You are fascinated by artificial intelligence and you love space? This challenge is for you.
Space is endless and beautiful. Space activities have brought us global communications, satellite television, and navigation from anywhere to anywhere else. Space has transformed the way we live.
But space orbits, and in particular the orbits around our precious planet Earth, are full of debris.
One way to clean up these orbits would be to launch a chaser which would go and capture larger pieces of debris.
Yet, this represents a challenging task as these debris items are often uncontrolled and therefore difficult to rendezvous with and secure. But artificial intelligence could help us to ease catching former satellites.
ESA’s Advanced Concepts Team and Stanford University in the US have therefore launched a new challenge, open to machine learning and AI specialists, to find out the best AI to estimate the distance and orientation of an object in space.
Listen to the ACT’s Dario Izzo speak and you will soon understand what drives him to run this competition: “Every time we open a new competition on our Kelvins website, people come up with better solutions that we found.”
In advance of launching each competition, ESA works on the problem and identifies solutions.
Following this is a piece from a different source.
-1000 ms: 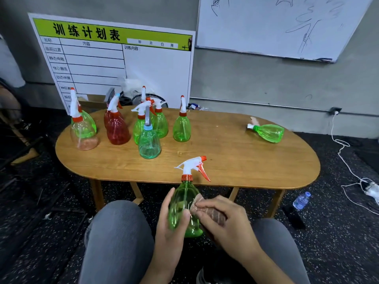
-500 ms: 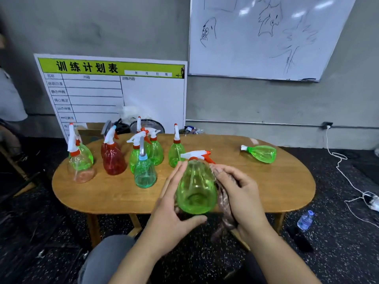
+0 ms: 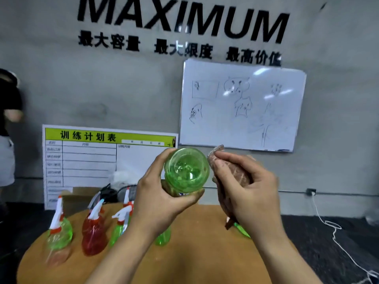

Then the hope is to receive better solutions that those already found. “It is always a surprise to see that enthusiasm leads to fantastic findings. The persons participating to these competitions do it out of passion, not for the prize,” Dario adds. Indeed, there is no price for the winners. Except the pride of discovering a helpful tool for the society.
Today, all AI enthusiasts and lovers of space, have a role to play in making space a safe place for future,” says ESA Clean Space engineer Andrew Wolahan. “Within Clean Space we are excited about this competition. The results could benefit future in-orbit servicing missions and in particular, the debris removal ones.”
“Space actors have a role to play in keeping our orbits usable for decades and AI experts are constantly seeking out improved solutions to problems,” comments Luisa Innocenti, head of Clean Space. “I trust that the two communities will find out a solution to judge the position and orientation of a drifting satellite”.
“I am already looking forward to see the final results and talk with the winners of the competition. Who knows, maybe we’ll get to work together soon.”
Today, there are already 60 teams registered for the competition. But you still have time to take part, as the competition runs until 1 July and play your part in making space smarter.